CHP cezaevi heyeti, Silivri Cezaevi'nde tutuklu bulunan gazetecileri ziyaret ederek bir rapor hazırladı.

Raporda konuşmaları bulunan Ahmet Altan, referanduma ilişkin olarak "Hem iktidarda kaldılar, hem tokatı yediler. 16 Nisan’da Türkiye’de korku çölüne umut yağmuru yağdı" dedi.

Cumhuriyet gazetesinden İklim Öngel'in haberine göre, CHP Genel Başkan Yardımcısı ve CHP Cezaevleri İnceleme Komisyonu Sözcüsü Veli Ağbaba, Muğla milletvekili Nurettin Demir ile Ankara milletvekilleri Şenal Sarıhan ve Necati Yılmaz, Silivri Cezaevi’nde tutuklu gazetecileri ziyaret etti.

Heyet görüşmelerini ve gazetecilerin ifadelerini raporlaştırdı. Heyet üyelerinin görüşmenin ardından yaptığı ortak değerlendirme şöyle:

"OHAL dönemiyle birlikte cezaevlerinde insani koşullardan çok uzaklaşıldığını, tecridin egemen olduğunu ve açık görüş hakkının olabildiğince sınırlanmış olduğunu görüyoruz.
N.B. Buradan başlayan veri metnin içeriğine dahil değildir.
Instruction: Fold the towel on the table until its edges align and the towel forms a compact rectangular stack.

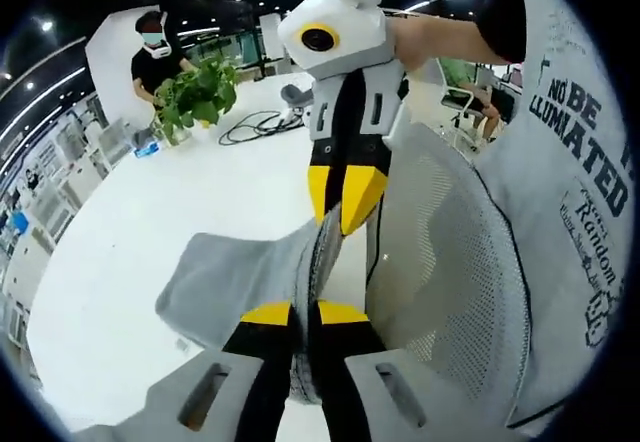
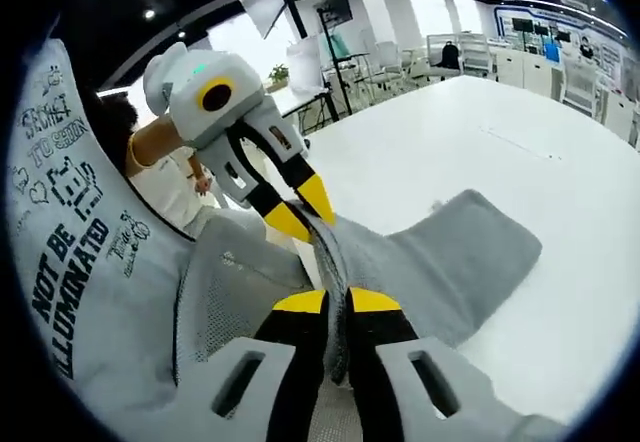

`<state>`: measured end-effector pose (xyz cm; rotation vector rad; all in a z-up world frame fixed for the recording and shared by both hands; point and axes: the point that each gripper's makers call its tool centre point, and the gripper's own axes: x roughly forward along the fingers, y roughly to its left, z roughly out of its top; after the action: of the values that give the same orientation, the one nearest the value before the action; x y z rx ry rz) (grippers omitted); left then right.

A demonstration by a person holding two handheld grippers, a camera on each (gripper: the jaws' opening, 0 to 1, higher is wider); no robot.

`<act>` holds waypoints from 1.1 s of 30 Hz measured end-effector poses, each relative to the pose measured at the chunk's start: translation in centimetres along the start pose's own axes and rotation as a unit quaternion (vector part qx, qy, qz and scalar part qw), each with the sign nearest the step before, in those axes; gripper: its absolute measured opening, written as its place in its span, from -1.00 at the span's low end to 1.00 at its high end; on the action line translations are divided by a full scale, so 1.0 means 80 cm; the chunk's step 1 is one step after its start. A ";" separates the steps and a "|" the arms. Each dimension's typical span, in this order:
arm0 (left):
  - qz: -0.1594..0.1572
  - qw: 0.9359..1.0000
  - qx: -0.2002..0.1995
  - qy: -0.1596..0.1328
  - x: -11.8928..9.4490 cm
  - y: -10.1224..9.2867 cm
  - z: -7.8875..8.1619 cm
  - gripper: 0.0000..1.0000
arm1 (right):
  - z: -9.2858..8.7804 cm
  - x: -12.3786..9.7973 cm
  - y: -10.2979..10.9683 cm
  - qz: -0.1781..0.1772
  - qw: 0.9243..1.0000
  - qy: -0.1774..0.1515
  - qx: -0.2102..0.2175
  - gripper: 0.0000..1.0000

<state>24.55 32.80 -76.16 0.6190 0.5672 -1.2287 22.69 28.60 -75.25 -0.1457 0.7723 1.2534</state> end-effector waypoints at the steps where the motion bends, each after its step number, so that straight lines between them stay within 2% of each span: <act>1: -0.001 1.000 -0.003 -0.002 -0.002 0.000 0.002 -0.86 | 0.002 -0.002 0.002 0.002 1.000 -0.002 0.000 -0.90; 13: -0.014 1.000 -0.015 -0.018 -0.016 -0.018 0.013 -0.86 | 0.007 -0.011 0.020 0.020 1.000 0.000 -0.001 -0.91; 18: -0.013 0.999 -0.016 -0.027 -0.021 -0.013 0.020 -0.86 | 0.018 -0.018 0.020 0.019 1.000 -0.006 -0.010 -0.91; 27: 0.007 0.999 -0.020 -0.026 -0.016 0.028 0.026 -0.86 | 0.044 -0.015 -0.014 -0.008 1.000 -0.023 -0.019 -0.91; 33: 0.020 1.000 -0.005 -0.022 -0.009 0.057 0.025 -0.86 | 0.056 -0.011 -0.041 -0.027 0.999 -0.033 -0.025 -0.91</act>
<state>28.95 32.86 -73.64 0.5901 0.5224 -1.1990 27.51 29.06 -72.38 -0.1647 0.6751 1.2206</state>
Partili cumhurbaşkanına karşı olduğumuz kadar partili hâkimlere ve partili savcılara da karşıyız."

Gazetecilerin mesajları ise şöyle:

Ahmet Altan: Hem iktidarda kaldılar, hem tokatı yediler. İddianamede doğru olan tek bir satır yok. ‘AKP iktidardan gidecek ve yargılanacağım’ dediğim için yargılanıyorum. Bu çok meşru bir ihtimaldir. Bir parti iktidardan gidebilir, suç işlerse yargılanabilir. Bu laf beni tutuklatıp yargılatmak için bahane ediliyor. Bu şu anlama geliyor: Biz sizi tutukluyoruz. Bunu sadece susturmak için değil, korku iklimi yaratmak için yaptılar. 16 Nisan’da korku iklimi yok oldu. Bütün Türkiye’de korku çölüne umut yağmuru yağdı.

Mehmet Altan: Ben böyle bir dönem görmedim. Ömür boyu vesayetle mücadele ettim. Yine o dönem hukuk varmış. Eskiden şekli de olsa bir hukuk vardı, şimdi o bile yok. Savcılar, somut deliller bulmak yerine niyet ve bilinçaltı okumalarıyla suç üretiyorlar.

Muhammet Ali Gül: Felix Dzerjinski isimli sahte hesaptan küfür edilmiş. Asla benim değil. Ben, ‘hayır’ videosu çektiğim için tutuklandım. Ben, hukuk öğrencisiyim. Bizim öğrendiğimiz derslerimiz yalanmış, İstanbul Hukuk hocaları beni kandırmış. Anlattıklarıyla yaşadıklarım tam zıt.

Deniz Yücel: Yakalama kararında RedHack örgüt üyeliği yazıyor, nezarette FETÖ dediler, mahkemeye çıktığımda PKK dediler. 8 yazım suç sayıldı, 6’sı 4 aydan önceki yazılar. 2015’te yaptığım bir röportaj, yanlış tercüme edilmiş. Öcalan’a başkomutan dediğimi iddia ediyorlar ama çeviri yanlışlığı var. Mithat Sancar’ın anlattığı bir fıkra ile halkı kin ve düşmanlığa tahrik ettiğim iddia ediliyor. Alınmamın sebebi referandum öncesi kriz yaratmaktı ve başardılar. Referandum için rehin alındım. Almanya ile kriz çıkarmak için beni tutukladılar. Üzerimden pazarlık yapıyorlar.

Murat Aksoy: Suç vasfımız değişti. Savcı beraatımı isteyecekti ancak o gece açılan dosyada aynı delillerle iki müebbet isteniyor. Dosya aynı, suçlama aynı birinde tahliye, birinde müebbet isteniyor. Yeni mahkeme heyeti de tahliyemizi talep etti. Heyet yeni değişti. Cengiz Çandar’ı niye aradın diyorlar? Cengiz Çandar ile en çok konuşan kendileri, kendisi serbest. Gözaltında çok kötü şartlar altında kaldım. AİHM’ye başvurdum, Suriye politikası ve Esad hakkımda yazdığım yazılar nedeniyle suçlanıyor. Bu anlayışla, herkes suçlanabilir. Bu insanların üye olduğu gruplar hakkında nereden fikri olsun. Biz kaçmıyoruz, tutuksuz yargılanalım.